* **Your instructions**: Search the records for "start". Copy every line where it appears.

*** Material to process

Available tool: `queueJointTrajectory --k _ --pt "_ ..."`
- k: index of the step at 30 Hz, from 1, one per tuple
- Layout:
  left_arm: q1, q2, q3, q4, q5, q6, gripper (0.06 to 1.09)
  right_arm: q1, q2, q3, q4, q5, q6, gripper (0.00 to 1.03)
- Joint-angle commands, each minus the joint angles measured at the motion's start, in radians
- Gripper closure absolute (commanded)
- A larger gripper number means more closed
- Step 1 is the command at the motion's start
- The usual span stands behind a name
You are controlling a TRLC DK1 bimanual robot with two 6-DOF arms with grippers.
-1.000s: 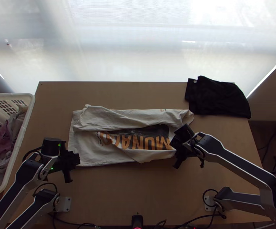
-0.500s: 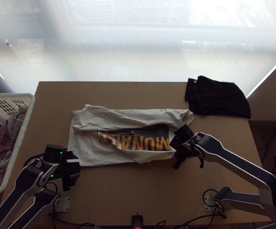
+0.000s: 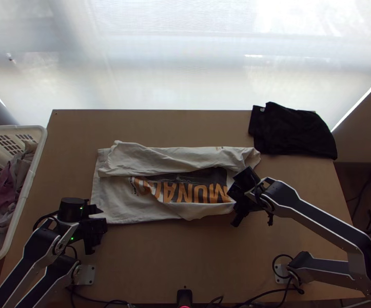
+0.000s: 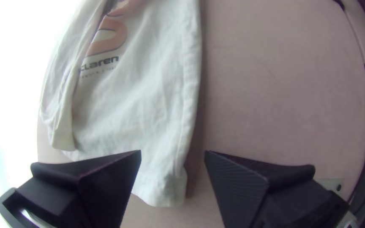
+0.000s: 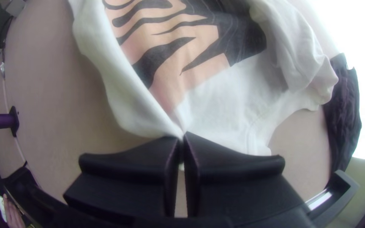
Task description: Fold the t-shirt
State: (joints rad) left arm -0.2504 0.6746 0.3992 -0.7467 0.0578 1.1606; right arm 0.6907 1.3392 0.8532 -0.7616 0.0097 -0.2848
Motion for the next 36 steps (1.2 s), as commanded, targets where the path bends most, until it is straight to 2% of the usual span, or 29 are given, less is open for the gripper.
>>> queueJointTrajectory --k 1,4,5,11,15,22,26,32,36 --pt "0.019 0.005 -0.033 0.047 -0.004 0.01 0.61 0.001 0.0 -0.006 -0.001 -0.004 -0.001 1.0" --pt "0.017 0.008 -0.04 0.05 0.004 0.005 0.8 0.001 0.005 -0.005 -0.001 -0.007 -0.001 1.0" --pt "0.017 0.008 -0.04 0.049 0.005 0.001 0.83 0.003 0.005 -0.005 -0.001 -0.007 0.001 1.0" --pt "0.025 0.0 -0.04 0.05 0.02 0.002 0.99 -0.011 0.017 -0.002 0.001 -0.019 0.001 1.0" --pt "0.034 -0.029 -0.045 0.035 0.022 0.031 1.05 -0.02 0.018 -0.002 0.001 -0.034 0.001 1.0" --pt "0.042 -0.179 -0.048 -0.077 0.056 0.106 1.05 -0.02 0.014 -0.025 -0.016 -0.091 0.004 1.0" --pt "0.06 -0.208 -0.017 -0.152 0.08 0.106 1.05 -0.023 0.0 -0.029 -0.038 -0.113 0.003 1.0" --pt "0.157 -0.211 0.087 -0.303 0.188 0.108 1.05 -0.028 -0.037 -0.059 -0.1 -0.189 0.003 1.0" --pt "0.169 -0.213 0.104 -0.332 0.192 0.108 1.05 -0.028 -0.063 -0.08 -0.128 -0.217 0.001 1.0"
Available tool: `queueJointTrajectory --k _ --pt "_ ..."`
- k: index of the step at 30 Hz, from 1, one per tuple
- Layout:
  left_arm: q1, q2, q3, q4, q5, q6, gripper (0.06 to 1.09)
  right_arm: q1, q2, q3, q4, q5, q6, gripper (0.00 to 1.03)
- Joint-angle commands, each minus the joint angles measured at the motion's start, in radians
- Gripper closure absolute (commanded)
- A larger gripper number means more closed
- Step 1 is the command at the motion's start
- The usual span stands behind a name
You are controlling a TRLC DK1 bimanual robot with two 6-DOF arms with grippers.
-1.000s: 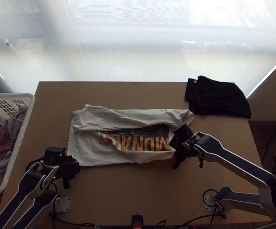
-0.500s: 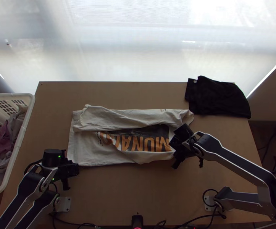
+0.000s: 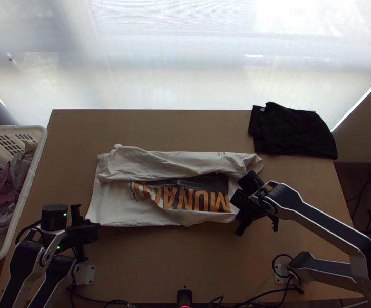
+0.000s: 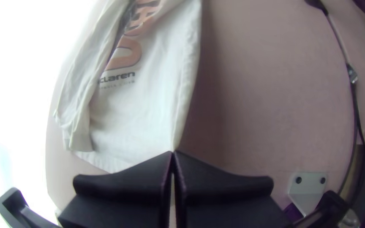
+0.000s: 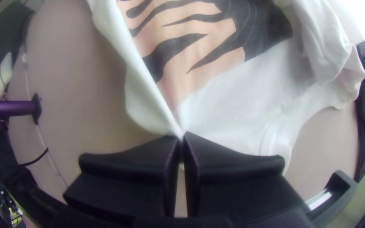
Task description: Fold the t-shirt
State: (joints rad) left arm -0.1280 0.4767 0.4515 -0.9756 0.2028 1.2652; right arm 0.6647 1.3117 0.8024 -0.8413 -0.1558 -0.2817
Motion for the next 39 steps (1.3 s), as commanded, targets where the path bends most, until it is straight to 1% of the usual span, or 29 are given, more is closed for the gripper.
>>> queueJointTrajectory --k 1,3,6,10,15,17,19,21,25,30,34,37,39 --pt "0.051 -0.013 0.061 -0.103 0.049 0.003 1.05 -0.002 -0.042 -0.026 -0.062 -0.064 -0.002 1.0" --pt "0.067 0.002 0.085 -0.1 0.052 0.007 1.05 -0.002 -0.052 -0.012 -0.091 -0.093 -0.002 1.0" --pt "0.108 0.048 0.145 -0.087 0.083 0.008 1.05 -0.017 -0.071 0.021 -0.147 -0.122 -0.005 1.0" --pt "0.16 0.18 0.214 0.012 0.107 0.005 1.05 -0.105 -0.065 0.084 -0.165 -0.172 -0.016 1.0" --pt "0.174 0.399 0.342 0.071 0.145 -0.035 1.05 -0.166 0.026 0.187 -0.174 -0.231 -0.031 1.0" --pt "0.174 0.474 0.4 0.094 0.153 -0.047 1.05 -0.185 0.063 0.235 -0.208 -0.26 -0.05 1.0" --pt "0.176 0.545 0.444 0.114 0.155 -0.05 1.05 -0.205 0.103 0.274 -0.226 -0.269 -0.071 1.0" --pt "0.185 0.599 0.464 0.147 0.155 -0.05 1.05 -0.243 0.147 0.319 -0.242 -0.277 -0.086 1.0" --pt "0.186 0.665 0.467 0.229 0.155 -0.055 1.05 -0.304 0.245 0.422 -0.298 -0.323 -0.105 1.0" --pt "0.225 0.723 0.464 0.284 0.153 -0.012 1.05 -0.35 0.339 0.503 -0.444 -0.324 -0.211 1.0" --pt "0.246 0.778 0.455 0.324 0.152 0.03 1.05 -0.435 0.411 0.537 -0.456 -0.326 -0.243 1.0" --pt "0.252 0.801 0.437 0.356 0.149 0.034 1.05 -0.493 0.483 0.574 -0.475 -0.326 -0.252 1.0" --pt "0.249 0.801 0.42 0.365 0.147 0.036 1.05 -0.501 0.514 0.583 -0.478 -0.327 -0.266 1.0"
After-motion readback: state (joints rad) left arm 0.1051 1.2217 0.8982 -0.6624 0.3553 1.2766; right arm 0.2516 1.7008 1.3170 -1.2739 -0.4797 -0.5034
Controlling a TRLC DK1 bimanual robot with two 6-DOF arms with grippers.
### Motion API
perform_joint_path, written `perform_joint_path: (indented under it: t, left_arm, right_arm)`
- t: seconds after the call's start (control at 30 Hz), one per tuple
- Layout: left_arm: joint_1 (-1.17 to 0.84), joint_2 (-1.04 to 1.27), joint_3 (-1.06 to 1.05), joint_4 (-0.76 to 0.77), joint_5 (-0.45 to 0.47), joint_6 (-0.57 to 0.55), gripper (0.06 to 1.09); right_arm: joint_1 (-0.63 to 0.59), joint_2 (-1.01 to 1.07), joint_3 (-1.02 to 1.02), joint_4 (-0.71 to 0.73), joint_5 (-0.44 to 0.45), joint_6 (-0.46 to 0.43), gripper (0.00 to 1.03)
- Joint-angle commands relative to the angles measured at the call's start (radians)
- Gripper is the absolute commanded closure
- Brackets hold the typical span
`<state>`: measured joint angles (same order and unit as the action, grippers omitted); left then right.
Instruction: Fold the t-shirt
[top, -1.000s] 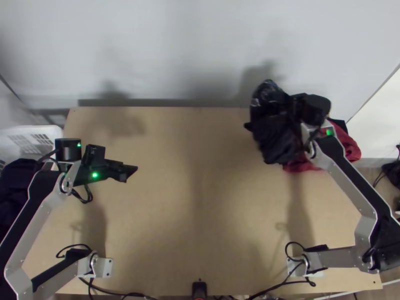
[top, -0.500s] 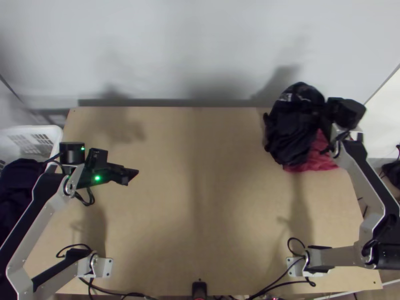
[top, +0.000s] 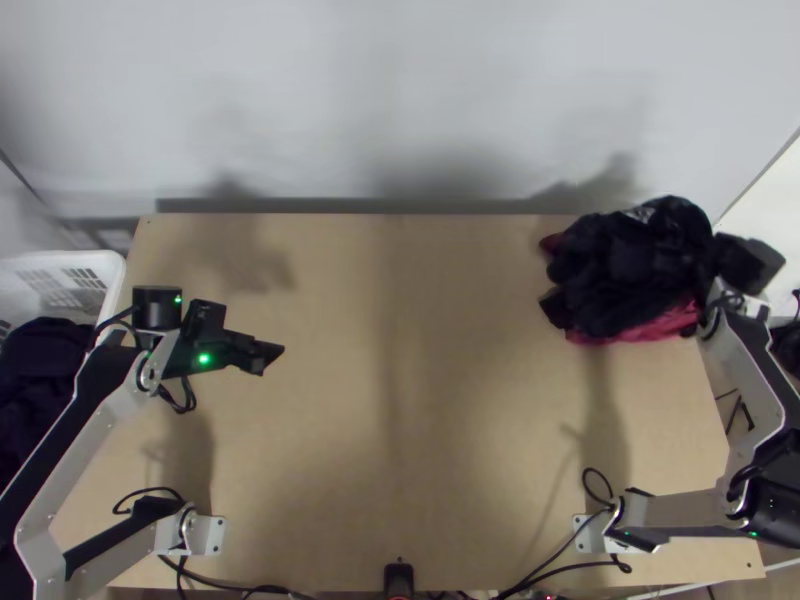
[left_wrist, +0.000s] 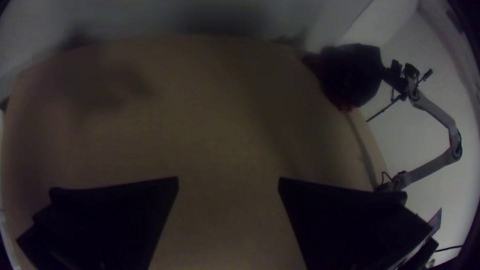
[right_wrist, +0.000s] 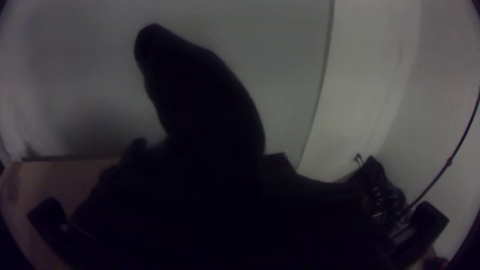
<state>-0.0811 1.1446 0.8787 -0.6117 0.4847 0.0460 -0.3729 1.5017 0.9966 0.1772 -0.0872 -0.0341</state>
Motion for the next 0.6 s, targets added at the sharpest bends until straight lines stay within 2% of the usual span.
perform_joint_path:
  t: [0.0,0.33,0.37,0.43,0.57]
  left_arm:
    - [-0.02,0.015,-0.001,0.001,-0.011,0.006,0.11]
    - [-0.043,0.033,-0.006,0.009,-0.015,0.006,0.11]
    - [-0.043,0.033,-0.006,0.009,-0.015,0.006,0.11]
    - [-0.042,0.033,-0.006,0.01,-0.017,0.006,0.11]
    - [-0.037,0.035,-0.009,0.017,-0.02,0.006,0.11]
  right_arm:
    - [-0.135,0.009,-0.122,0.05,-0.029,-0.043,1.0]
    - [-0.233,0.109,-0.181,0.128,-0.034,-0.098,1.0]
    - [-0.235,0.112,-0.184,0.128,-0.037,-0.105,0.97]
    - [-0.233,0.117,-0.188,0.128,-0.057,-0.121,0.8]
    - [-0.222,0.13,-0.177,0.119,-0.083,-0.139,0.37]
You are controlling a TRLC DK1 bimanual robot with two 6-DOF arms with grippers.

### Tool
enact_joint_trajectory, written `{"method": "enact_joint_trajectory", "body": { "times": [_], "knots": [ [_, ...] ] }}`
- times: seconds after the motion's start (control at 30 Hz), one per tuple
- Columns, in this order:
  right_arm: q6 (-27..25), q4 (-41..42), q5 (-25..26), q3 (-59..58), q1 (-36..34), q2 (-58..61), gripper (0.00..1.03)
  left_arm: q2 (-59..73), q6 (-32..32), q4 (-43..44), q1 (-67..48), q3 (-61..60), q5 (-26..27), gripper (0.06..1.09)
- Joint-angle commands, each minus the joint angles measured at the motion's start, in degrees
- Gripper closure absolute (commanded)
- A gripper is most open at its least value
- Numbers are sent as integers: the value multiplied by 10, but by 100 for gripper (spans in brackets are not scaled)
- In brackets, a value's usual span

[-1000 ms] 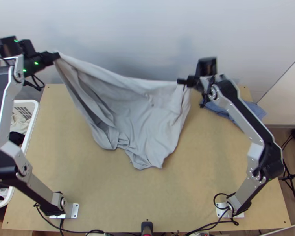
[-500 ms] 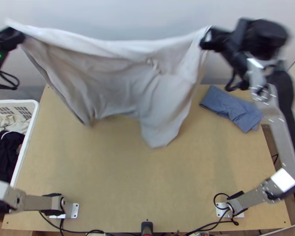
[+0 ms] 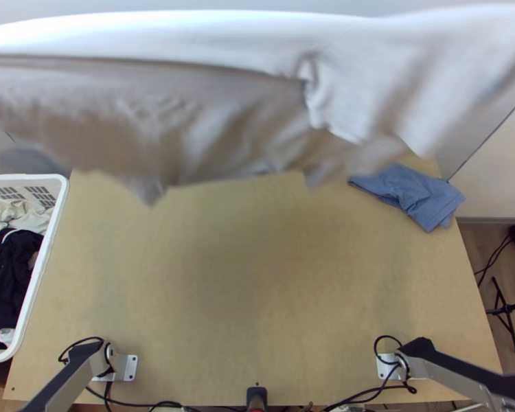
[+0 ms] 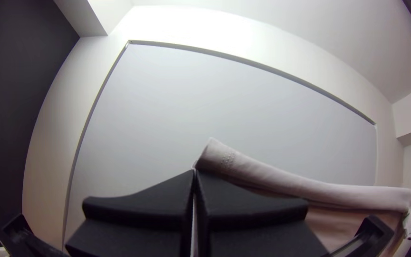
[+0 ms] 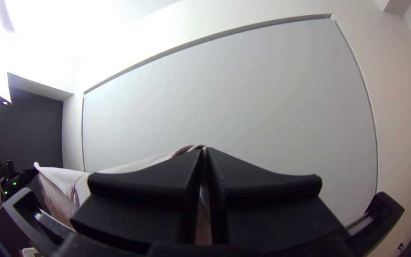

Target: Fold the t-shirt

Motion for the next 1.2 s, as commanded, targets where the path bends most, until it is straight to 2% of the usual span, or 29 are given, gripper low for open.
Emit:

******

* **Exercise response**:
- Joint-angle commands, each minus the joint angles measured at the motion's start, in radians
- Step 1 is the command at the motion's start
- Joint-angle commands, each minus the joint angles measured at the motion's start, in radians
- Step 1 is the command at the motion's start
- t: seconds after the call's start (control at 30 Hz), one per tuple
- Joint-angle commands relative to the angles measured at the call's start (radians)
- times: seconds after the motion's start (control at 30 Hz), one per tuple
- Joint-angle commands, each minus the joint angles measured at the motion's start, in degrees

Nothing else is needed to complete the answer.